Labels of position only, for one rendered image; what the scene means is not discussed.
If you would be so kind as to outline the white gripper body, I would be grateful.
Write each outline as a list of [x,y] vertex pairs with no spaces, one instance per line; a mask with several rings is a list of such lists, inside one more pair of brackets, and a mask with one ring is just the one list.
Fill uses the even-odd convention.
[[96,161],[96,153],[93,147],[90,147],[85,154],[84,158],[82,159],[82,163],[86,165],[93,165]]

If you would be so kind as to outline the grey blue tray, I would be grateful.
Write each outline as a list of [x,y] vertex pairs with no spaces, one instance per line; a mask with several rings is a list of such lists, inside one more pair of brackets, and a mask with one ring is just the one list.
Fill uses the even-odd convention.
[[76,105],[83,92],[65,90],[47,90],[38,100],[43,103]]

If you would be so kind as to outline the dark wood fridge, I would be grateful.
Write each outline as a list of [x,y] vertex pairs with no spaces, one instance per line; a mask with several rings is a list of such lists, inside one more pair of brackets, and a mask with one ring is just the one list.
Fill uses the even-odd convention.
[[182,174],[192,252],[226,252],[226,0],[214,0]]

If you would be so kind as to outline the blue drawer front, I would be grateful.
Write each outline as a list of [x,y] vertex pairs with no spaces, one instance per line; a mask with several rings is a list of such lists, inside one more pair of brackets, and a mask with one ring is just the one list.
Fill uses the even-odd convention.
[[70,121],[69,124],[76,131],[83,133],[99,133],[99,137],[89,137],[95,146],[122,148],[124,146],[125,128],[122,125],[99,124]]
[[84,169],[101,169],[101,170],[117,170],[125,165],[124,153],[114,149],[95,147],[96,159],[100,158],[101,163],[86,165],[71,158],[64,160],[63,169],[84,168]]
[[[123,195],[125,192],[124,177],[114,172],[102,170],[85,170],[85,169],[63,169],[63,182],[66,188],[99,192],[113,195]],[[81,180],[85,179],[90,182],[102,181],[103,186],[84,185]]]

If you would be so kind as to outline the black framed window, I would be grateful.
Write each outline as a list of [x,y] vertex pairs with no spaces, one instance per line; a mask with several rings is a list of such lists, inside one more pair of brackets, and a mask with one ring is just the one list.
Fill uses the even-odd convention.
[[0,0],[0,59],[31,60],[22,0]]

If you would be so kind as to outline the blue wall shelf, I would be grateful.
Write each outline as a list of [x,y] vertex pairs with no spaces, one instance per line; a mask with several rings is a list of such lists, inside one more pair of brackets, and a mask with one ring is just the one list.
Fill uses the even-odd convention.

************

To do
Everything in the listing is to be restated exactly.

Written response
Labels of position only, for one rendered image; what the scene means is not discussed.
If you would be so kind as to outline the white gripper body, I would be grateful.
Write each outline as a list of [x,y] vertex pairs with no spaces, one instance per line; a mask with several rings is a list of such lists, inside one more pair of brackets, and a mask with one ring is just the one list.
Fill uses the even-odd convention.
[[96,161],[96,153],[93,147],[90,147],[85,154],[84,158],[82,159],[82,163],[86,165],[93,165]]

If you would be so kind as to outline the grey blue tray, I would be grateful.
Write each outline as a list of [x,y] vertex pairs with no spaces, one instance per line; a mask with several rings is a list of such lists, inside one more pair of brackets, and a mask with one ring is just the one list.
Fill uses the even-odd convention.
[[76,105],[83,92],[65,90],[47,90],[38,100],[43,103]]

If you would be so kind as to outline the dark wood fridge, I would be grateful.
Write each outline as a list of [x,y] vertex pairs with no spaces, one instance per line; a mask with several rings is a list of such lists, inside one more pair of brackets, and a mask with one ring is just the one list.
Fill uses the even-odd convention.
[[182,174],[192,252],[226,252],[226,0],[214,0]]

If you would be so kind as to outline the blue drawer front, I would be grateful.
Write each outline as a list of [x,y] vertex pairs with no spaces, one instance per line; a mask with several rings is a list of such lists, inside one more pair of brackets, and a mask with one ring is just the one list.
Fill uses the even-odd convention.
[[70,121],[69,124],[76,131],[83,133],[99,133],[99,137],[89,137],[95,146],[122,148],[124,146],[125,128],[122,125],[99,124]]
[[84,169],[101,169],[101,170],[117,170],[125,165],[124,153],[114,149],[95,147],[96,159],[100,158],[101,163],[86,165],[71,158],[64,160],[63,169],[84,168]]
[[[123,195],[125,192],[124,177],[114,172],[102,170],[85,170],[85,169],[63,169],[63,182],[66,188],[99,192],[113,195]],[[81,180],[85,179],[90,182],[102,181],[103,186],[84,185]]]

If you would be so kind as to outline the black framed window, I would be grateful.
Write each outline as a list of [x,y] vertex pairs with no spaces, one instance per line; a mask with several rings is a list of such lists, inside one more pair of brackets, and a mask with one ring is just the one list.
Fill uses the even-odd convention.
[[0,0],[0,59],[31,60],[22,0]]

If you would be so kind as to outline the blue wall shelf, I would be grateful.
Write each outline as a list of [x,y] vertex pairs with no spaces, one instance per line; a mask with several rings is a list of such lists, inside one more pair of brackets, and a mask with one ring is just the one list.
Fill uses the even-odd convention.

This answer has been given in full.